The blind spot in feminism
When my daughter puts a vial in place of the breast, I feel guilty for depriving her of the antibodies. When I play with my baby, and thus focus my attention on her, I also feel that he is nibbling: Am I excited enough? Am I motivating her enough? Now that I’m close to the solid food step, I get the advice here and there to make fresh porridge. Because anyone who still poisons their child in 2022 with pre-made vegetable porridge full of preservatives must be a rogue woman. Will I have time for that when I start working again? By the way, my friend never gets recipes for vegetable porridge thrown at him.
My journalistic nature compels me to nuances. I can’t point a finger at parenting sites, it’s more than that.

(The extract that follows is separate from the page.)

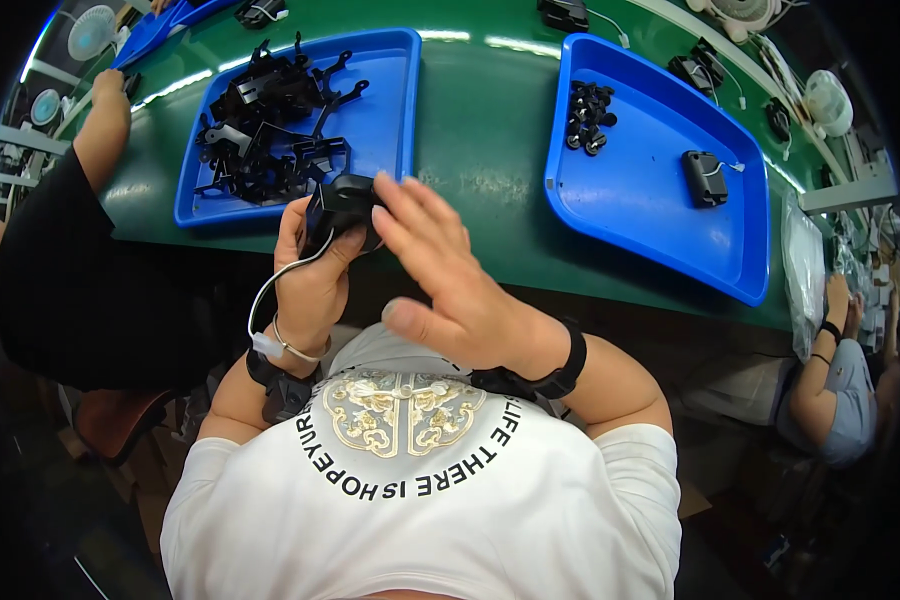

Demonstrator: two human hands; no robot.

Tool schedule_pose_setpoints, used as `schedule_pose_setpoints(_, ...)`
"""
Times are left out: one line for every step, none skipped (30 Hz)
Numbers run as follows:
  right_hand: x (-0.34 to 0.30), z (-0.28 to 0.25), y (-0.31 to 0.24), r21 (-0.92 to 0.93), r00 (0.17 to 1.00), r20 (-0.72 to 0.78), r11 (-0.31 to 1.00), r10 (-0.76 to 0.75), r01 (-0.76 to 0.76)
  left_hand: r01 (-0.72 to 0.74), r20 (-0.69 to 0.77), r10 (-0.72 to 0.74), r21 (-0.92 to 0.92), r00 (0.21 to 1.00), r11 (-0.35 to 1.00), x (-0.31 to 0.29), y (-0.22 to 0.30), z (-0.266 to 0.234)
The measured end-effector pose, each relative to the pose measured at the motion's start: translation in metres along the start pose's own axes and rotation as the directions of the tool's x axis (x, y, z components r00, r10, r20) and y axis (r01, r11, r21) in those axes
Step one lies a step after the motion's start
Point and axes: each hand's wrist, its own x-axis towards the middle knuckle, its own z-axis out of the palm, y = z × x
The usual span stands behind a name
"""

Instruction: Assembling wires and electronic components into black plastic housings at a factory workstation.

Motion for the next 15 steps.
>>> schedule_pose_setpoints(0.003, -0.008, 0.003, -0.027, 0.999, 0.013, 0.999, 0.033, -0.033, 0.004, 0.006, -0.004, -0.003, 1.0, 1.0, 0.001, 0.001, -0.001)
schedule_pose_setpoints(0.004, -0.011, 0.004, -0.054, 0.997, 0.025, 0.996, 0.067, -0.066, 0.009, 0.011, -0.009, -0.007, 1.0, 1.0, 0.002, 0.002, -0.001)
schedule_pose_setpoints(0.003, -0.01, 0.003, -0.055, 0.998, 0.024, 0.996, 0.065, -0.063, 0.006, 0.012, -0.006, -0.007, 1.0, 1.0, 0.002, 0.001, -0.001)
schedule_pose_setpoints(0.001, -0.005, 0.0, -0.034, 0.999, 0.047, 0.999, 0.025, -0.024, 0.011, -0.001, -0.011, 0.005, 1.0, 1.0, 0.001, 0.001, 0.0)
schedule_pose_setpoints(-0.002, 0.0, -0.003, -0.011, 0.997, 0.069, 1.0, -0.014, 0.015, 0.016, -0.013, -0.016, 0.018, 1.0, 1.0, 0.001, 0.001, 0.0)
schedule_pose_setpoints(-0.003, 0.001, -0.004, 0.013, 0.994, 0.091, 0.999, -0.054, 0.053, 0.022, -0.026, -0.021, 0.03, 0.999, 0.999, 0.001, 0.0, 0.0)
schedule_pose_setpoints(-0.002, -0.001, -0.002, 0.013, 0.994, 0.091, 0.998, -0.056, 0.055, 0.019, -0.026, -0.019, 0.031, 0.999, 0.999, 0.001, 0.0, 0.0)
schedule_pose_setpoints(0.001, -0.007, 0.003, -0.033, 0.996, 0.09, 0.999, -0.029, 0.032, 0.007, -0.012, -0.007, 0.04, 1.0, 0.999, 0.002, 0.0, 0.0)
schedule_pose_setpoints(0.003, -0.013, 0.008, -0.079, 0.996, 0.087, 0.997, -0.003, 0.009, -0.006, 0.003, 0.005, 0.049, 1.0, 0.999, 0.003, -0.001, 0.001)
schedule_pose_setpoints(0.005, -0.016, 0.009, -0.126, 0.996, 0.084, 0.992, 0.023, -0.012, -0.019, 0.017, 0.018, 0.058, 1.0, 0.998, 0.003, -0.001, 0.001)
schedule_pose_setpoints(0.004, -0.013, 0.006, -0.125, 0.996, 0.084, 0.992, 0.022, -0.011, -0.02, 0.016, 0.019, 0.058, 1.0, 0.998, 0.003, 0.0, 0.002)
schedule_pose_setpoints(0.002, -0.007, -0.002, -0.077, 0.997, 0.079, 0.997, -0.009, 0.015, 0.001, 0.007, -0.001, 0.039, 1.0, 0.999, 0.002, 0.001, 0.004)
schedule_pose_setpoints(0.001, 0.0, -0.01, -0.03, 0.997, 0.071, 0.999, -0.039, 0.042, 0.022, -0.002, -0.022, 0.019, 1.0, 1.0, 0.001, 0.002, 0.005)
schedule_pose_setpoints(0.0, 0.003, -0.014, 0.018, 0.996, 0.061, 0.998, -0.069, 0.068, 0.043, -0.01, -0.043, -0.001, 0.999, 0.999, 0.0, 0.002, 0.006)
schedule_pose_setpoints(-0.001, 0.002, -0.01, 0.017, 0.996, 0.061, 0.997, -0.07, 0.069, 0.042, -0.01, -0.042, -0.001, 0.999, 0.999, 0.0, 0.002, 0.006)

Much more. There is a whole maternity mafia out there. For example, the eyes of midwives, pediatricians, pediatricians and staff at Kind & Gezin have been fooling you in the back from birth. They carefully follow you and your baby. Centimeter after centimeter, gram after gram. You are burdened with tips, advice, and tools. They save you tight sleeping and eating schedules. This help is of course useful and also necessary to some extent, but its dogmatic character means that the gut feeling or instinct of the nascent mother is immediately ignored.

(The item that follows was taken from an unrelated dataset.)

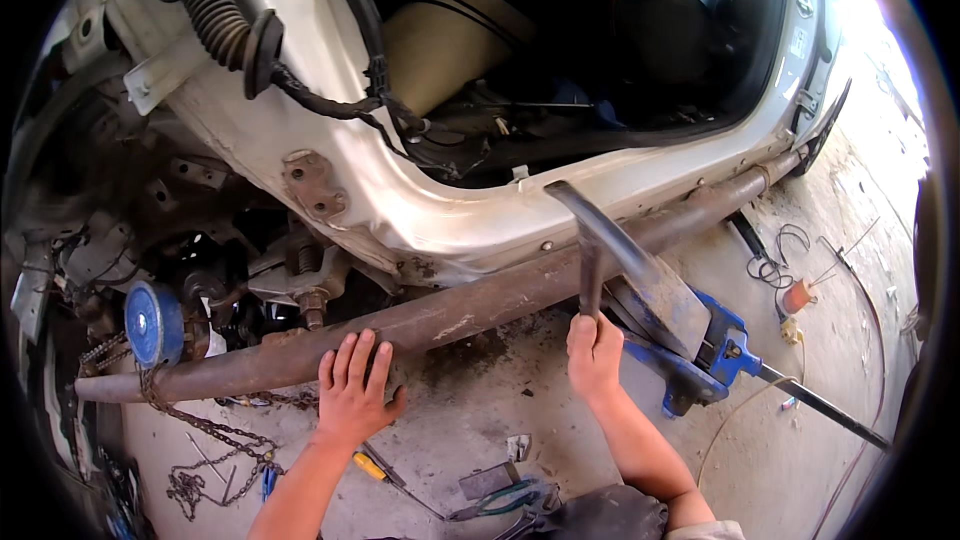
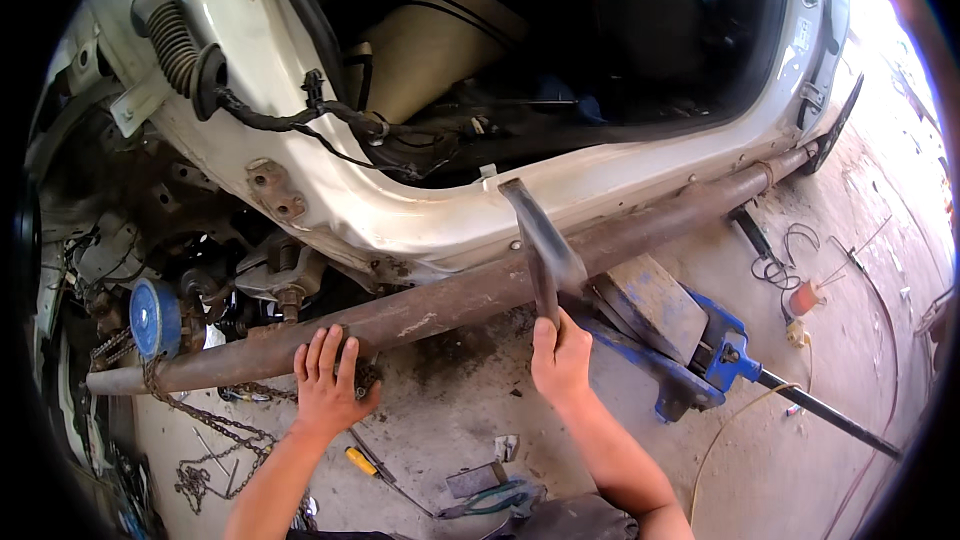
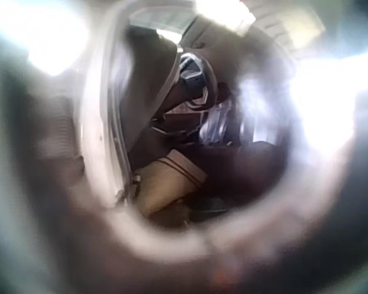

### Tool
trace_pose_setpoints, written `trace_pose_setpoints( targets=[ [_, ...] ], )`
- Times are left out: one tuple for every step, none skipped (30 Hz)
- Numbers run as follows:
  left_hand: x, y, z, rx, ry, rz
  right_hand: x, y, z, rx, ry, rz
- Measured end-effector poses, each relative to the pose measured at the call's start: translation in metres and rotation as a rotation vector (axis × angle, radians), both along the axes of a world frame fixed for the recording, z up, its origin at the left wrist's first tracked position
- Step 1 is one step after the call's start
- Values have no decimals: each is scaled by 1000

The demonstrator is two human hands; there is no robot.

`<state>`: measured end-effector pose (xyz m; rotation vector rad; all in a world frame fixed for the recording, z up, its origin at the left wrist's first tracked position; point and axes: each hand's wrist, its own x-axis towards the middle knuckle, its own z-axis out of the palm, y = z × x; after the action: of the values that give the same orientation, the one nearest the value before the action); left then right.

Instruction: The person uses a hammer to repeatedly strike a metal bar attached to the front frame of a white car. They also use a pry bar to adjust the car's body panel near the door frame. The person works on the front bumper area and the side door frame, using chains and a blue pulley system to assist in the repair.

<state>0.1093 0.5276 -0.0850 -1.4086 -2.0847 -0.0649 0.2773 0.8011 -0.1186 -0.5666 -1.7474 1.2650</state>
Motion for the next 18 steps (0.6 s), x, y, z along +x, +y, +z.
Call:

And I have one finger. It hurts in the myth that our ancestors in history were faithful to their descendants. The argument that things only got worse when women started working and home-cooked meals were replaced with ready-made foods is false. This moral tale does not hold in most cases. Before the 20th century, children mainly went to a wet nurse, and strollers were parked on the street and watched by neighbors. Or the children simply had to work. Many Western mothers today spend more time with their children than they did fifty years ago. a lot with one
Even children’s play was frustrating. When a parent was happy that their child has received the necessary care (nurture, food, drink, and clothing), today they find that their child should not be lacking in anything financially or emotionally. However, meeting these needs is very complex, and this creates even more stress, stress and fear of failure. In 1949, Simone De Beauvoir warned in Le Deuxième Sexe of the dangers of self-immolation. Mothers who always try to be good “lose all pleasure and give up their personal lives.”

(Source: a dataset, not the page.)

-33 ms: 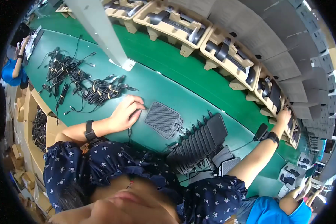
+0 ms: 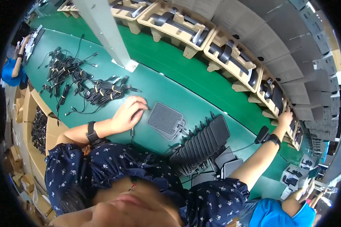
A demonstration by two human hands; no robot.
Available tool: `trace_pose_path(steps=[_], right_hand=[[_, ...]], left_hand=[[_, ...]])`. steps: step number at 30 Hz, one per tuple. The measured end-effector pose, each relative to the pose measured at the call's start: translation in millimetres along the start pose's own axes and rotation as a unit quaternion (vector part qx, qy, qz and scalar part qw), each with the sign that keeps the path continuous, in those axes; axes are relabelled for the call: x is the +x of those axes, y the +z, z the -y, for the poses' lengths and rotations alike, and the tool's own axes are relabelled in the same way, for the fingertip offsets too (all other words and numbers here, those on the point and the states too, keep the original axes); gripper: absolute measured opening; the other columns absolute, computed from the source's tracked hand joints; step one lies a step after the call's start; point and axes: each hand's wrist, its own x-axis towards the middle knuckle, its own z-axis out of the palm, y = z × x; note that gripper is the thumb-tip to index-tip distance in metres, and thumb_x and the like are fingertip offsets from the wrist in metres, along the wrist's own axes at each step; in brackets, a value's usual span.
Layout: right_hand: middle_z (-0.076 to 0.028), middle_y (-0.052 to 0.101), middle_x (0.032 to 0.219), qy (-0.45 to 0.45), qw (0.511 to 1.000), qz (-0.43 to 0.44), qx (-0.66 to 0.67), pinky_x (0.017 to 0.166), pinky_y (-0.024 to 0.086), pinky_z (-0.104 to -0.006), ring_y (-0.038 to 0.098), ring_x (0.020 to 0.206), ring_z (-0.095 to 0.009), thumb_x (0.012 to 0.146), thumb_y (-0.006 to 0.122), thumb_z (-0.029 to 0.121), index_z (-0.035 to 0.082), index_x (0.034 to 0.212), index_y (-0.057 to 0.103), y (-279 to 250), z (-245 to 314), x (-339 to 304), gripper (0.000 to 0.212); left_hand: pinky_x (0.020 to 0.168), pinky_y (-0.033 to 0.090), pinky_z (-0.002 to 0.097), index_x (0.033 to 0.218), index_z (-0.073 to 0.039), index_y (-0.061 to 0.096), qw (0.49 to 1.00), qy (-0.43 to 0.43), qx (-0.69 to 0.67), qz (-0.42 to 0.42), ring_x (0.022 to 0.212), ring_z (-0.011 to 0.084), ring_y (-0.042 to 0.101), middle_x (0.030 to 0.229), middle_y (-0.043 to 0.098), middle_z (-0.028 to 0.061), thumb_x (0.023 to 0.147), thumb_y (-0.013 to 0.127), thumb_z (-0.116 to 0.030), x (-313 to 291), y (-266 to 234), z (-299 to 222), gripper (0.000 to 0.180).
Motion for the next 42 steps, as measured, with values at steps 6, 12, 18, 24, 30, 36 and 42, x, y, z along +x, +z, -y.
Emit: trace_pose_path(steps=[6,12,18,24,30,36,42], right_hand=[[-0.019,0.064,0.083,-0.143,0.936,-0.307,0.089,0.069,0.049,-0.0387,0.062,0.075,-0.035,0.071,0.067,0.037,0.001,0.082,0.064,-58.3,128.4,-73.6,0.037],[-0.013,0.058,0.105,-0.339,0.861,-0.045,0.376,0.088,0.041,-0.0367,0.053,0.099,-0.030,0.082,0.053,0.007,0.005,0.106,0.057,-155.6,289.0,-195.4,0.024],[-0.009,0.059,0.100,-0.526,0.786,0.068,0.317,0.085,0.040,-0.0383,0.054,0.092,-0.027,0.075,0.062,0.022,0.008,0.115,0.050,-243.5,379.2,-285.8,0.044],[-0.010,0.061,0.077,-0.261,0.721,0.123,0.630,0.066,0.046,-0.0256,0.059,0.067,-0.015,0.089,0.052,0.012,0.001,0.100,0.049,-230.7,362.4,-283.6,0.016],[-0.018,0.054,0.109,-0.365,0.839,0.061,0.399,0.081,0.043,-0.0396,0.051,0.102,-0.032,0.072,0.061,0.003,0.006,0.098,0.054,-225.6,367.5,-308.8,0.026],[-0.016,0.042,0.131,-0.469,0.713,0.146,0.501,0.103,0.029,-0.0443,0.040,0.122,-0.032,0.071,0.056,-0.003,0.006,0.119,0.047,-218.9,366.0,-310.0,0.049],[-0.013,0.042,0.131,-0.542,0.750,0.130,0.357,0.107,0.019,-0.0492,0.038,0.125,-0.025,0.073,0.062,0.018,0.006,0.126,0.043,-233.1,348.8,-300.9,0.058]], left_hand=[[0.086,0.040,0.0403,0.098,-0.005,0.055,0.971,0.009,0.210,-0.111,0.104,0.0306,0.047,0.112,0.048,0.0140,0.067,0.066,-0.005,6.7,-55.8,2.9,0.033],[0.088,0.038,0.0426,0.087,-0.006,0.052,0.950,0.012,0.298,-0.094,0.106,0.0311,0.045,0.104,0.050,0.0113,0.064,0.070,-0.014,-7.5,-93.7,37.5,0.030],[0.063,0.045,0.0358,0.093,-0.006,0.052,0.984,0.115,0.121,-0.069,0.073,0.0272,0.055,0.079,0.052,0.0093,0.070,0.067,-0.017,6.8,-90.9,-29.2,0.029],[0.064,0.049,0.0319,0.115,-0.003,0.046,0.979,-0.139,-0.102,0.110,0.075,0.0218,0.062,0.081,0.062,0.0102,0.087,0.052,-0.025,-6.4,-101.9,-5.2,0.036],[0.092,0.042,0.0338,0.120,0.000,0.044,0.775,-0.122,-0.590,0.191,0.108,0.0203,0.051,0.115,0.053,0.0106,0.096,0.034,-0.033,-7.8,-40.0,-14.1,0.042],[0.087,0.041,0.0294,0.115,-0.004,0.050,0.742,-0.247,-0.597,0.179,0.104,0.0148,0.050,0.112,0.054,0.0064,0.094,0.040,-0.022,-0.4,-29.2,-5.5,0.029],[0.056,0.042,0.0231,0.119,-0.005,0.043,0.738,-0.258,-0.473,0.407,0.059,0.0077,0.051,0.076,0.057,0.0032,0.093,0.042,-0.022,12.2,-40.9,-1.8,0.031]])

For all the progress we’ve made on women’s rights in recent years, motherhood is a blind spot in feminism. The theory that urges women to raise children as naturally as possible is to hijack progress, as well as the controversy surrounding it. I realize that I bear my guilt silently like a cross, because though uttering it is a political act, I am a coward who does nothing more. The real revolution is not mine.